Image classifier that takes bounding boxes and classifies each one

adrian_does_ml · August 13, 2022, 2:16pm

Hello,

I’ve used fast.ai to train an image classifier, and it works really well. Thanks for this great software!

My question is about running the image classifier more efficiently.

My application has a two-stage process: first an object detector (YOLO) finds all of the objects in the image, and then a classifier runs on each detected object. The classifier is given a subset of the original image, cropped to include only the detected object.

(You may ask: why doesn’t the object detector do the classification? It’s because my experimentation has found the system performs better if object detection and object classification use separate models.)

At the moment, I’m doing classification serially: I simply loop over all the detected objects, pass a cropped image to fast.ai, and run the classification inference.

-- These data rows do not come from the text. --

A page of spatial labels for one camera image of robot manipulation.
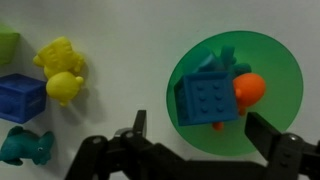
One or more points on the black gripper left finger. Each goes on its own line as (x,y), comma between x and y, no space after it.
(141,122)

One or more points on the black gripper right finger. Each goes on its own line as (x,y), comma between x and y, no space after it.
(261,131)

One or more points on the blue studded toy block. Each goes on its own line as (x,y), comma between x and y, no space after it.
(208,98)

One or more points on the green translucent bowl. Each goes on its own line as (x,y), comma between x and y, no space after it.
(276,66)

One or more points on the blue embossed toy block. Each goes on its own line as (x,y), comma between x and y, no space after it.
(21,98)

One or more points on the lime green embossed toy block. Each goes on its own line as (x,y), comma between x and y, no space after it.
(6,46)

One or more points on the orange rubber toy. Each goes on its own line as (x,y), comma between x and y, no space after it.
(250,88)

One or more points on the teal plastic toy piece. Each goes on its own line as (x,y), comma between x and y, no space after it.
(226,60)

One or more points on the yellow rubber animal toy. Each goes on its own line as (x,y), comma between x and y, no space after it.
(61,71)

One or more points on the teal rubber animal toy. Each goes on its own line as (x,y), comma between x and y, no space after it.
(25,146)

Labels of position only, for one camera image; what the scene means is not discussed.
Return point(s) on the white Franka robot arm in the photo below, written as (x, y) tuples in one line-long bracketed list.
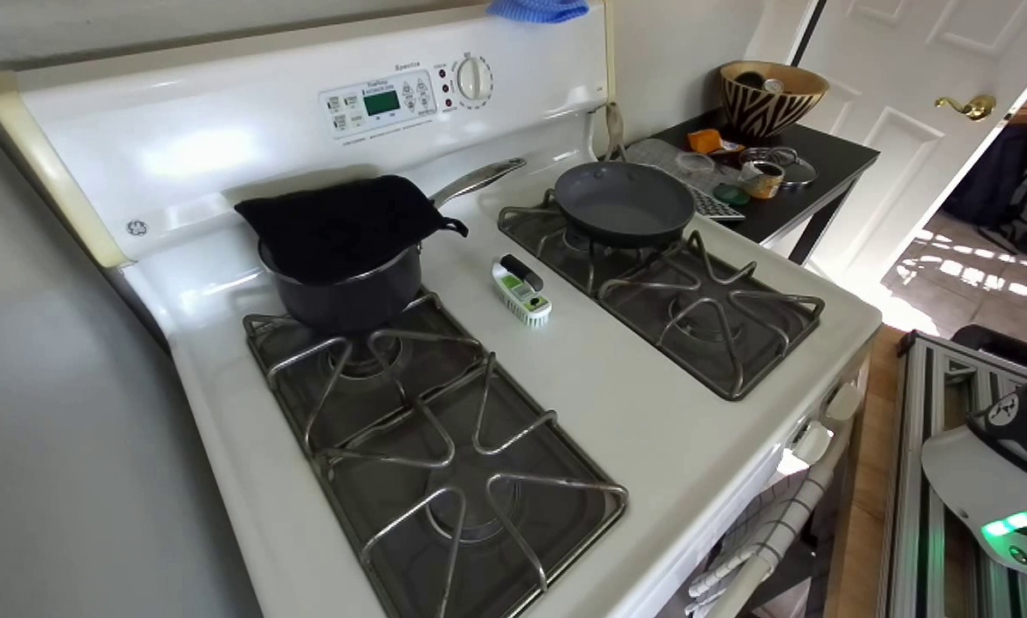
[(992, 483)]

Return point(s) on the white gas stove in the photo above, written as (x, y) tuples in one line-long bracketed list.
[(601, 380)]

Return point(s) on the black stove grate under pot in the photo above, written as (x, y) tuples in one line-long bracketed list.
[(420, 460)]

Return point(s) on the black stove grate under pan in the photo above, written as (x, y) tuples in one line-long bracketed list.
[(693, 310)]

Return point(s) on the stove control panel with dial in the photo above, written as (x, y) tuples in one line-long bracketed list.
[(377, 103)]

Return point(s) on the grey checked dish towel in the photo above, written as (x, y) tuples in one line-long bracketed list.
[(764, 537)]

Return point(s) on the white and green thermometer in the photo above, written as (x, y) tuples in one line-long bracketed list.
[(524, 293)]

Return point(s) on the dark metal saucepan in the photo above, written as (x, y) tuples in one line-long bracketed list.
[(341, 299)]

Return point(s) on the black cloth over saucepan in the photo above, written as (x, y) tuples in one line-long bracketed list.
[(341, 227)]

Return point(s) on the clear plastic container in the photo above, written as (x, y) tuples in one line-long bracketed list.
[(660, 154)]

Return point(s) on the dark green lid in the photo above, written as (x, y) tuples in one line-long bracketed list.
[(731, 193)]

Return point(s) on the orange packet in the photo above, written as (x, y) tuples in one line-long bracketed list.
[(704, 141)]

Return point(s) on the roll of tape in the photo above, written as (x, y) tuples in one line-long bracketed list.
[(764, 182)]

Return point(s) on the clear glass jar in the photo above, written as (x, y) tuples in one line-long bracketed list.
[(799, 170)]

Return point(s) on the woven patterned bowl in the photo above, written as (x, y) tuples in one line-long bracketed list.
[(769, 107)]

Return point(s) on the black side table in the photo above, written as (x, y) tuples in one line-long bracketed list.
[(831, 158)]

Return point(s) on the white panel door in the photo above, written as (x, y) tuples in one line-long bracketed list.
[(878, 69)]

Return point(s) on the dark fabric chair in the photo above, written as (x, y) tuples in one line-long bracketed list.
[(992, 182)]

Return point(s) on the aluminium robot stand frame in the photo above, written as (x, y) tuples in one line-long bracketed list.
[(936, 389)]

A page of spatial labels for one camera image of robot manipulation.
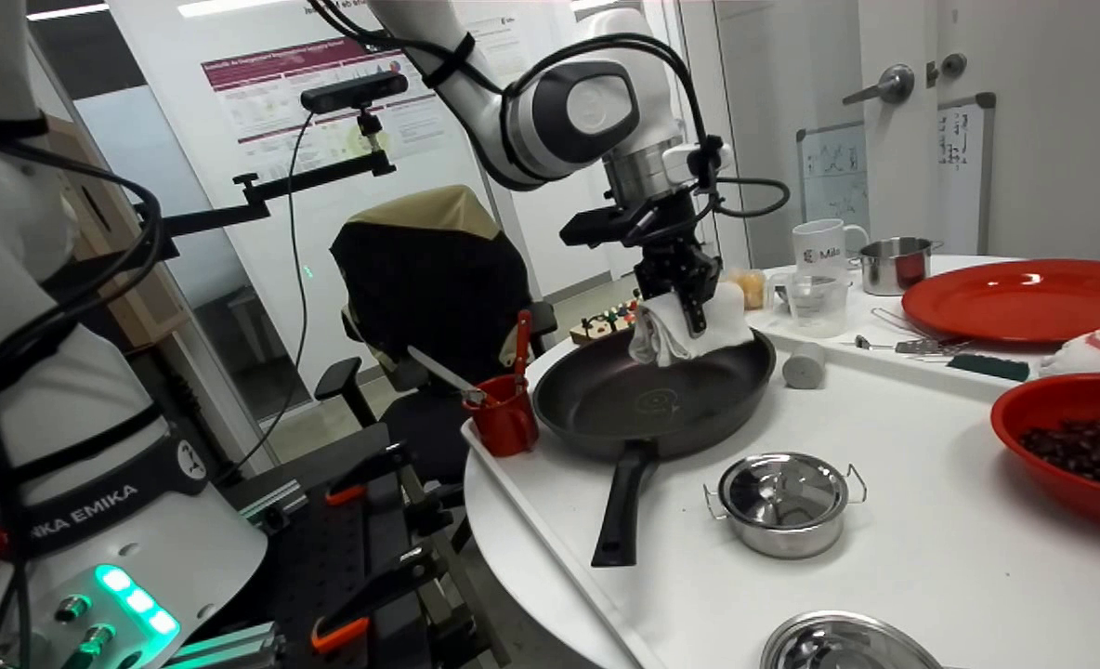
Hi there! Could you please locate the red plate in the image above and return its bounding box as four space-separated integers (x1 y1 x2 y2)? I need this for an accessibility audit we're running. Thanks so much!
898 257 1100 354

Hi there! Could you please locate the flat steel lid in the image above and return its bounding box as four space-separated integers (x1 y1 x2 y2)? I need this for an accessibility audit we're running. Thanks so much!
759 605 950 669

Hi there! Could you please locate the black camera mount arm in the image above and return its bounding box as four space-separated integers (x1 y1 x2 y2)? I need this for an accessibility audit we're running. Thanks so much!
72 116 400 280

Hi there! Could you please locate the metal wire utensil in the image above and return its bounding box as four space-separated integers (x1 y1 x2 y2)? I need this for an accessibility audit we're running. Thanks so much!
850 332 950 361

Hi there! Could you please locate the small dark rectangular block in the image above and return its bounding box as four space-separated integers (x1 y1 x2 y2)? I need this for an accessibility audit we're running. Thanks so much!
943 348 1032 387

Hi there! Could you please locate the small grey round object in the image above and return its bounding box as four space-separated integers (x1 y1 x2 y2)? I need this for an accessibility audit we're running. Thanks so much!
778 348 829 395

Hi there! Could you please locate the silver door lever handle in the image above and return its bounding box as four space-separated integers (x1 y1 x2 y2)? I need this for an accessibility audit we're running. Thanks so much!
840 64 920 112

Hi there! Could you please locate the clear glass cup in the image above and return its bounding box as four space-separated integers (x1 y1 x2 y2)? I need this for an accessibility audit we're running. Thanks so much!
778 265 856 343

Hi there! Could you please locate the silver deadbolt knob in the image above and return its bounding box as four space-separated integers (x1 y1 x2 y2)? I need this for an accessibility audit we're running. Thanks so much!
920 49 972 87

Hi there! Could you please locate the black office chair beige top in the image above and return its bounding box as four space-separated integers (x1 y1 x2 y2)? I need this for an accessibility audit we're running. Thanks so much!
313 180 561 490

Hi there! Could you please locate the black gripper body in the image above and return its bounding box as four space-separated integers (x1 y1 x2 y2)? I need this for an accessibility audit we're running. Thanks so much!
633 195 725 287

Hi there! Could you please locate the brown cardboard box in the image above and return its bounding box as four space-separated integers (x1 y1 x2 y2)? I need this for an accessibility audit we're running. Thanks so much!
26 97 194 354

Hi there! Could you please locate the black stereo camera bar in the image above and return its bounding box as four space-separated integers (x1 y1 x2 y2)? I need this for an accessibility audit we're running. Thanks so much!
297 69 414 118

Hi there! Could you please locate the plain white door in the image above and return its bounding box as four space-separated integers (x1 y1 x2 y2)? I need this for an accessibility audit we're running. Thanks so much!
856 0 1100 266

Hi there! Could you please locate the red cup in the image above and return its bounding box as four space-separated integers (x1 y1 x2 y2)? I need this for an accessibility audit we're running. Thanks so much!
459 370 541 462

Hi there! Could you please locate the toy sushi board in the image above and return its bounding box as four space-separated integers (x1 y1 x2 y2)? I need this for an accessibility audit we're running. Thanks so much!
568 306 642 348

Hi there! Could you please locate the black camera cable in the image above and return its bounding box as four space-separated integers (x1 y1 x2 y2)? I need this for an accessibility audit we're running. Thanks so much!
229 106 318 478

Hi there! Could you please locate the red bowl of beans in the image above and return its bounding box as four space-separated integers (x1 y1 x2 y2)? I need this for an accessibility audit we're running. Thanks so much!
990 367 1100 540

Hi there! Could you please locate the red spatula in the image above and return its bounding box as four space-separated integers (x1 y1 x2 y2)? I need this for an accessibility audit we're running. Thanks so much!
505 306 540 389

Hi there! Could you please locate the black frying pan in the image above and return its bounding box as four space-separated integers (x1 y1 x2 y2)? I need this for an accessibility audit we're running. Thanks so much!
528 323 782 572

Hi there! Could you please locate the black robot bench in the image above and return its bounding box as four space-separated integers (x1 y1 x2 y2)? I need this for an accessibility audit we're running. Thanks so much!
194 418 510 669

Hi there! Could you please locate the white poster purple band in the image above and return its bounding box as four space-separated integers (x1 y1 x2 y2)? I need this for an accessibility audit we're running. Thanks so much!
194 17 435 144

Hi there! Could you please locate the white mug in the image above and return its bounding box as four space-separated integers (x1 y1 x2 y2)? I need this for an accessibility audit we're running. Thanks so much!
788 216 874 280

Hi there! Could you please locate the steel pot with wire handles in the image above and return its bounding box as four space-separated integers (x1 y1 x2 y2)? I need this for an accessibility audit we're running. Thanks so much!
701 447 874 566

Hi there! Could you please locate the clipped paper on door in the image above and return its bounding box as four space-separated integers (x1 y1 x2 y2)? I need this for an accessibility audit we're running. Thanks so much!
931 87 1000 258

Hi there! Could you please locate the steel cup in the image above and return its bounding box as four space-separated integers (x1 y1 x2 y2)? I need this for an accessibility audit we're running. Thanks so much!
856 232 935 299

The problem is, this is horribly inefficient, especially for images with many detected objects. I’m wondering whether I can classify all detected objects in a single inference.

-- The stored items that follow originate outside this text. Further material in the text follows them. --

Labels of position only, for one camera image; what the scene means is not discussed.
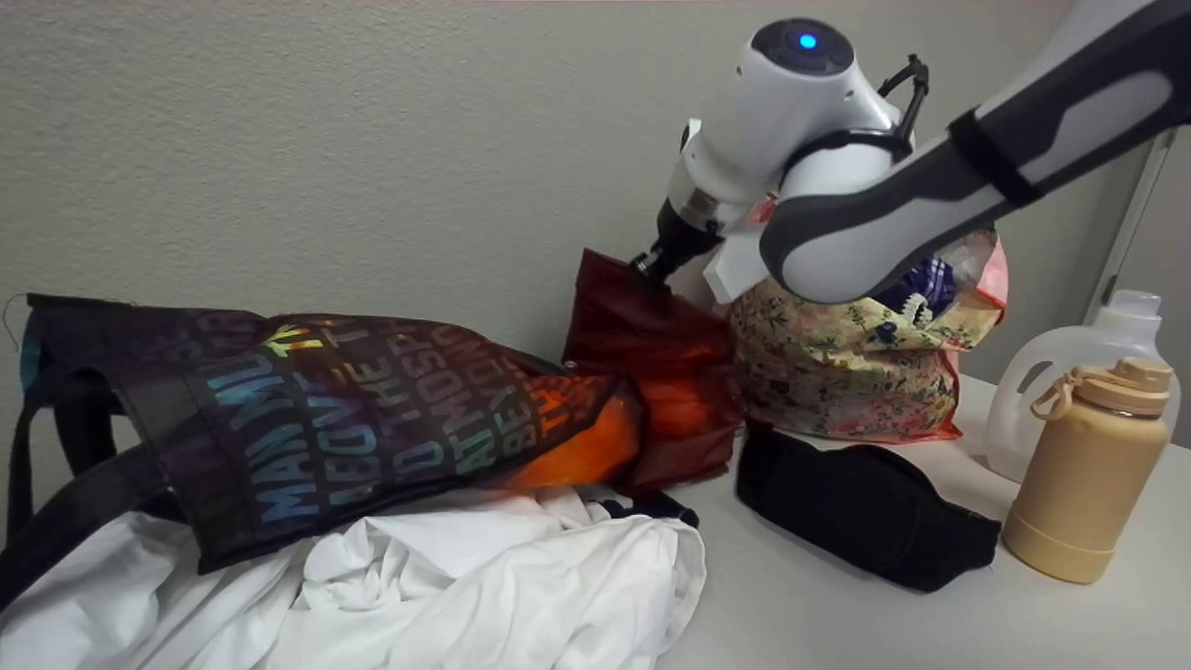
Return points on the black folded cloth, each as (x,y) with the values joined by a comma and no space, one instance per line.
(870,506)

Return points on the white crumpled bed sheet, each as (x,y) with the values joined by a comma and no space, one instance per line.
(495,583)

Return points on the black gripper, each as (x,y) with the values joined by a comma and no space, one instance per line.
(681,241)

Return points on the floral print tote bag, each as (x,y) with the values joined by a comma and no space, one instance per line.
(841,367)

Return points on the black and red printed bag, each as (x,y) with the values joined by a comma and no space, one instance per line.
(311,423)

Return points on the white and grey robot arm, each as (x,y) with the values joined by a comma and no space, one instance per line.
(870,210)

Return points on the blue plastic bag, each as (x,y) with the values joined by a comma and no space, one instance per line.
(920,285)

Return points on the translucent white detergent jug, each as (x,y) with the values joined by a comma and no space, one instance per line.
(1025,396)

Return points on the yellow water bottle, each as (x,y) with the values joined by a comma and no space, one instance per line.
(1084,484)

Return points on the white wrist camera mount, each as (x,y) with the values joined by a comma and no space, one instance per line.
(733,264)

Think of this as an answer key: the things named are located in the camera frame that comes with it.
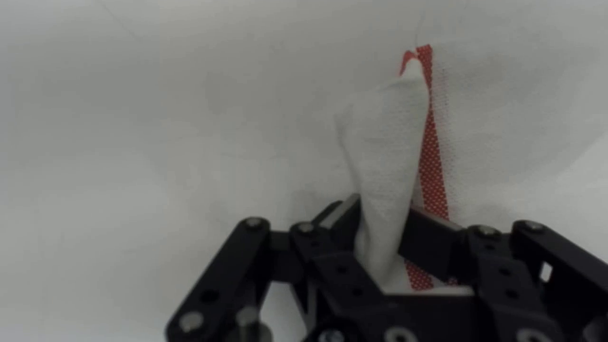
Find white towel with red stripes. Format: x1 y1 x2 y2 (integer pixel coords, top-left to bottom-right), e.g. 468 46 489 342
333 0 608 296

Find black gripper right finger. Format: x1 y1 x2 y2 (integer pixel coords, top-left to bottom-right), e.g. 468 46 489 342
398 207 608 342

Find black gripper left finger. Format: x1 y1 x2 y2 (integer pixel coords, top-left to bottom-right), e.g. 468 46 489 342
166 196 388 342

So my question is: how can I design a fast.ai image classifier so that it takes an input image, plus a list of bounding boxes, and returns the classification of each bounding box — in a single model?

Surely this isn’t an uncommon situation, right?

Thanks!
Adrian

space_wutang · August 20, 2022, 1:24pm

Hello,
working on a very similar project here : i tried playing around with datablocks but didn’t really achieve anything (my experience is that the type_tfms of the ImageBlock will ‘force’ you to have only the image file name as input thus making the second input which is the bounding boxes useless.)

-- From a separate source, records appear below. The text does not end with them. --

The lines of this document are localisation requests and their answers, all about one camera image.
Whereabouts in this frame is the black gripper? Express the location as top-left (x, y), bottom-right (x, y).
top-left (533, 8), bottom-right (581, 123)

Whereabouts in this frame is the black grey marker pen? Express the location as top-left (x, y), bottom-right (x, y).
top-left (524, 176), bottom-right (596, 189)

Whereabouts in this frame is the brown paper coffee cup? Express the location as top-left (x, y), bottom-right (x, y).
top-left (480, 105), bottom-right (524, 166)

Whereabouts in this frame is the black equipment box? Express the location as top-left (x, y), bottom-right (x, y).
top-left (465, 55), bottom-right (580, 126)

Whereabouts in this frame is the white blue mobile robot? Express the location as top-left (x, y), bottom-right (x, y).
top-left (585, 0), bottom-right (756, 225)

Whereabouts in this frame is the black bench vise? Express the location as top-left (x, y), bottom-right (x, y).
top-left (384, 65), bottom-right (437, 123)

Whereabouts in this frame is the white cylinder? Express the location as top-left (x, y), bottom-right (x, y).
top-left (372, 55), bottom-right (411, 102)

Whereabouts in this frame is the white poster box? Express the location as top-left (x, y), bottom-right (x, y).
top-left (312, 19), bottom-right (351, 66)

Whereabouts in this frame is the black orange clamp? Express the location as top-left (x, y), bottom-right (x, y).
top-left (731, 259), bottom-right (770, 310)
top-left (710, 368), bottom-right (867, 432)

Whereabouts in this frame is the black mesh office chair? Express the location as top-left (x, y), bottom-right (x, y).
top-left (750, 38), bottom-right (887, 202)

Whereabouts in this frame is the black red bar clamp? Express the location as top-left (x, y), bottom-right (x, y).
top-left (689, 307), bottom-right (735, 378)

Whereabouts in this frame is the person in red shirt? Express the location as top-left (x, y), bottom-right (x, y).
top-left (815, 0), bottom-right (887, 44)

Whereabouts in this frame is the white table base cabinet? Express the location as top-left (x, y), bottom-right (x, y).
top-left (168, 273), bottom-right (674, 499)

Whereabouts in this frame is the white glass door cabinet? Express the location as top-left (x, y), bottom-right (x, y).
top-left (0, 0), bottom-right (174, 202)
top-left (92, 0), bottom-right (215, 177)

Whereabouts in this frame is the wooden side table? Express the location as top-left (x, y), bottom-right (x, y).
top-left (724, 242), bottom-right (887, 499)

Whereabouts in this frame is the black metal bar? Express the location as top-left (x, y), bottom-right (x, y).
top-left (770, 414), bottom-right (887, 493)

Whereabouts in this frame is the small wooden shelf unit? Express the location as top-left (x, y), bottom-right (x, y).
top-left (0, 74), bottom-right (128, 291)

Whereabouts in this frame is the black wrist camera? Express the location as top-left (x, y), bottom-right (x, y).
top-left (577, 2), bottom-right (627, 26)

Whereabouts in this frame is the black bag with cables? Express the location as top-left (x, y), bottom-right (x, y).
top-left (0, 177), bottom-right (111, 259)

I tried to follow this guide (fastai - Mid-tier data API - Pets) to create the dataloader using only TfmdList which let you customize the data entry point so i have as entry a zip of 3 list :

image filename
bounding boxes associated
label of the image (in my case i want the label of the whole image to be passed as label to the image crop, this is a specific of my project and may not be the same for you)

The dataloader looks like it’s working with show_batch() giving the right output, however when i try to feed it to a Learner the valid_loss and metric_error both return None values. I have currently no clues about where do this come from.

Please let me know if you found a simpler solution and/or if you encoutered a similar issue with the Learner returning None values for the validation set.